DESCRIPTION OF THE TASK - Range to copy from the entries below: the line containing "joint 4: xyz" through the line containing "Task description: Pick", inclusive. Retype only those lines, exactly, without any images.

INFORMATION GIVEN -
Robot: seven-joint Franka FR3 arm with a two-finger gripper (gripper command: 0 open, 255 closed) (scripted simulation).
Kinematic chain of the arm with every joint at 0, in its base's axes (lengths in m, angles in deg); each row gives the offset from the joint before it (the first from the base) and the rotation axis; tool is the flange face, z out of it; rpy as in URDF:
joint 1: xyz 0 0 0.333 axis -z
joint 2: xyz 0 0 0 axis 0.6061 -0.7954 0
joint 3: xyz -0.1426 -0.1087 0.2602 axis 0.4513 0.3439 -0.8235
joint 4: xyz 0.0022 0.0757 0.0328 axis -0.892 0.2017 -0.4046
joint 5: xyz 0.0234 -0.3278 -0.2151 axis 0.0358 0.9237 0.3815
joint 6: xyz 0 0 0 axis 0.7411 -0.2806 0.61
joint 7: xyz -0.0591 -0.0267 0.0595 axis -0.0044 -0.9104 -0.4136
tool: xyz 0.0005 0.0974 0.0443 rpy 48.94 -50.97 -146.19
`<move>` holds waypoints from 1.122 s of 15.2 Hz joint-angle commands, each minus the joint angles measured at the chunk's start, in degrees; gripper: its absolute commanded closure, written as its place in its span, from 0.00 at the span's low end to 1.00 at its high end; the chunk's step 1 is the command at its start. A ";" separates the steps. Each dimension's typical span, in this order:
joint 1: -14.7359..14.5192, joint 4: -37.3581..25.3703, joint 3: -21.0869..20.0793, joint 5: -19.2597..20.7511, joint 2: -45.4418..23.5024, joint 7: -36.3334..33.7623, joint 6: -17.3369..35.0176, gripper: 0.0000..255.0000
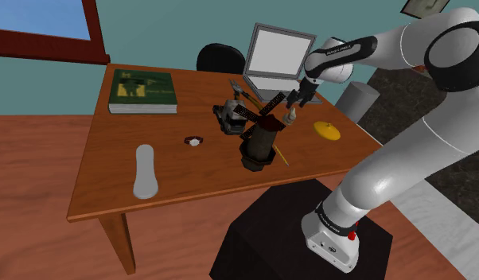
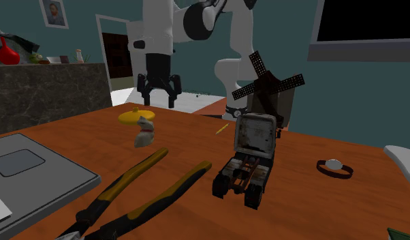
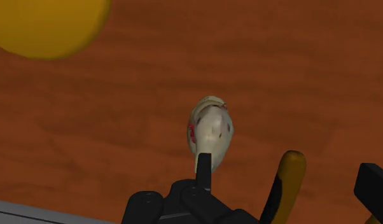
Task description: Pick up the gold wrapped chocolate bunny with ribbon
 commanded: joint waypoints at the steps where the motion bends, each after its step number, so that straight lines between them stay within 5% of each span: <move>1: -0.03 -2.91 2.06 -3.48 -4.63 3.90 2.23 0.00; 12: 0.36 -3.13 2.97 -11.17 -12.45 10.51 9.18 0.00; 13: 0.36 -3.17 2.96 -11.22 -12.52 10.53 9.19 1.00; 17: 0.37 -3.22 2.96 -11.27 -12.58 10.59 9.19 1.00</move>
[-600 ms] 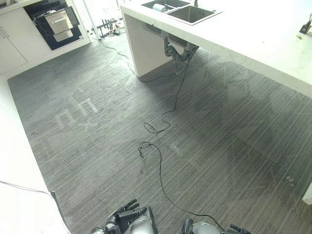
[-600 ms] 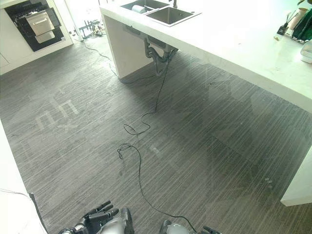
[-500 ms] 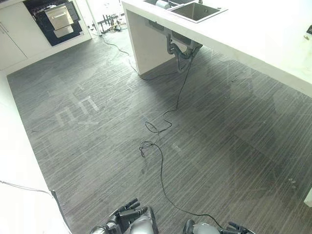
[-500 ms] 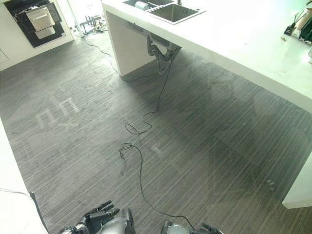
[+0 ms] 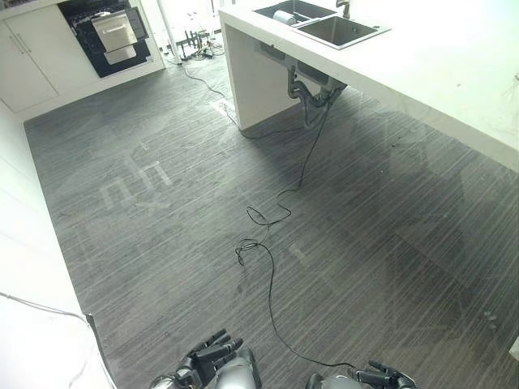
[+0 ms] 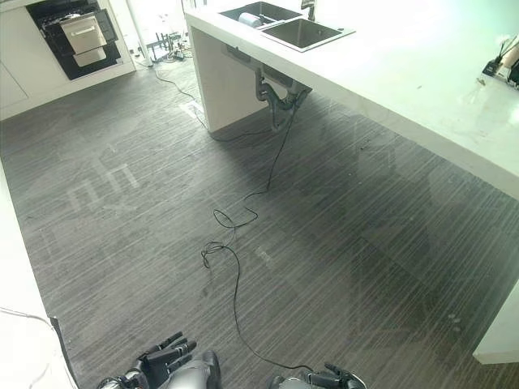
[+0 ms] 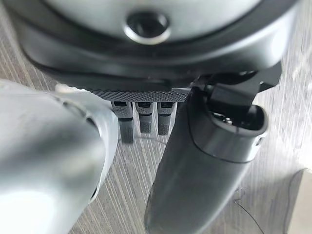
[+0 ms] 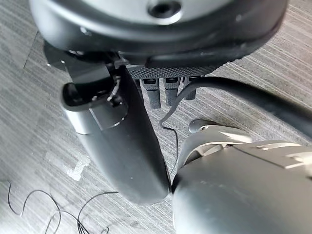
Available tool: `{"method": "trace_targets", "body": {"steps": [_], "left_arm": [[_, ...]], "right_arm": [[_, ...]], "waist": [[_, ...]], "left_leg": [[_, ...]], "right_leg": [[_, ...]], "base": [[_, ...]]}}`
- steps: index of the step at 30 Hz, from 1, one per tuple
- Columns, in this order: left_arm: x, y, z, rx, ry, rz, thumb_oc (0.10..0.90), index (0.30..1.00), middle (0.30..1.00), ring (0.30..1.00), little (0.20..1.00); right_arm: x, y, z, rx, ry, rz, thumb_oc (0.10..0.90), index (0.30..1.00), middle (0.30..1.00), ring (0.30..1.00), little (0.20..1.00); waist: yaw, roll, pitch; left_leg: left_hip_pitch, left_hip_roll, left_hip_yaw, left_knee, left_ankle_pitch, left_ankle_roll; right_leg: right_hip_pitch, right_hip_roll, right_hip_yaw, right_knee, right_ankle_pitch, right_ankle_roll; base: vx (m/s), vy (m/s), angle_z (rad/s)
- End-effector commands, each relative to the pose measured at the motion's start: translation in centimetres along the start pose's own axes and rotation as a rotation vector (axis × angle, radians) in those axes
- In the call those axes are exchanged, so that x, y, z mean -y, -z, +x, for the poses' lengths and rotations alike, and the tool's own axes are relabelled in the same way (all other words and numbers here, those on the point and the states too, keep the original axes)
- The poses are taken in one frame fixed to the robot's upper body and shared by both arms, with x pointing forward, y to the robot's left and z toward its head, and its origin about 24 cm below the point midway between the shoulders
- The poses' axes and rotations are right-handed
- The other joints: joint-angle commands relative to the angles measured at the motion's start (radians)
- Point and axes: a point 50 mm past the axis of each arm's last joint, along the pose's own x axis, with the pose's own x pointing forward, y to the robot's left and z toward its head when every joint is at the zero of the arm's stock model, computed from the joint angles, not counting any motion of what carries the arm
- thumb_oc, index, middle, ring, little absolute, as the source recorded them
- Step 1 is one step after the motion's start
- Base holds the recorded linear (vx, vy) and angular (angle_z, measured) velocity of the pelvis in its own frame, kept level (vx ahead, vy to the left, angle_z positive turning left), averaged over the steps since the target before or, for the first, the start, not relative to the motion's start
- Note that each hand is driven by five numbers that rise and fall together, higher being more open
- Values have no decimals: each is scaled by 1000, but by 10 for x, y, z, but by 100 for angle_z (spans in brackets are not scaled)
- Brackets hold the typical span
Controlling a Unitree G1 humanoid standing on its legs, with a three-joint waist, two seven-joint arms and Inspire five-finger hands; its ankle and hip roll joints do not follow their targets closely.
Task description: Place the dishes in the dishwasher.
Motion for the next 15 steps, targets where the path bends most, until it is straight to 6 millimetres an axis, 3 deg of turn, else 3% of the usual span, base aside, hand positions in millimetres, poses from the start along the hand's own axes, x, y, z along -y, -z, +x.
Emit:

TASK ANSWER -
joint 4: xyz 0.0022 0.0757 0.0328 axis -0.892 0.2017 -0.4046
joint 5: xyz 0.0234 -0.3278 -0.2151 axis 0.0358 0.9237 0.3815
joint 6: xyz 0 0 0 axis 0.7411 -0.2806 0.61
joint 7: xyz -0.0591 -0.0267 0.0595 axis -0.0044 -0.9104 -0.4136
tool: xyz 0.0005 0.0974 0.0443 rpy 48.94 -50.97 -146.19
`<move>` holds waypoints from 1.122 s of 15.2 Hz joint-angle commands, each minus the joint angles measured at the chunk's start, in degrees; gripper: its absolute commanded closure, written as its place in its span, from 0.00 at the span's low end to 1.00 at its high end; the chunk's step 1 is the command at its start. A ";" separates the steps. Each dimension's typical span, in this order:
joint 1: -14.7359..14.5192, joint 4: -37.3581..25.3703, joint 3: -21.0869..20.0793, joint 5: -19.2597..20.7511, joint 2: -45.4418..23.5024, joint 7: -36.3334..33.7623, joint 6: -17.3369..35.0176, gripper: 0.0000..255.0000
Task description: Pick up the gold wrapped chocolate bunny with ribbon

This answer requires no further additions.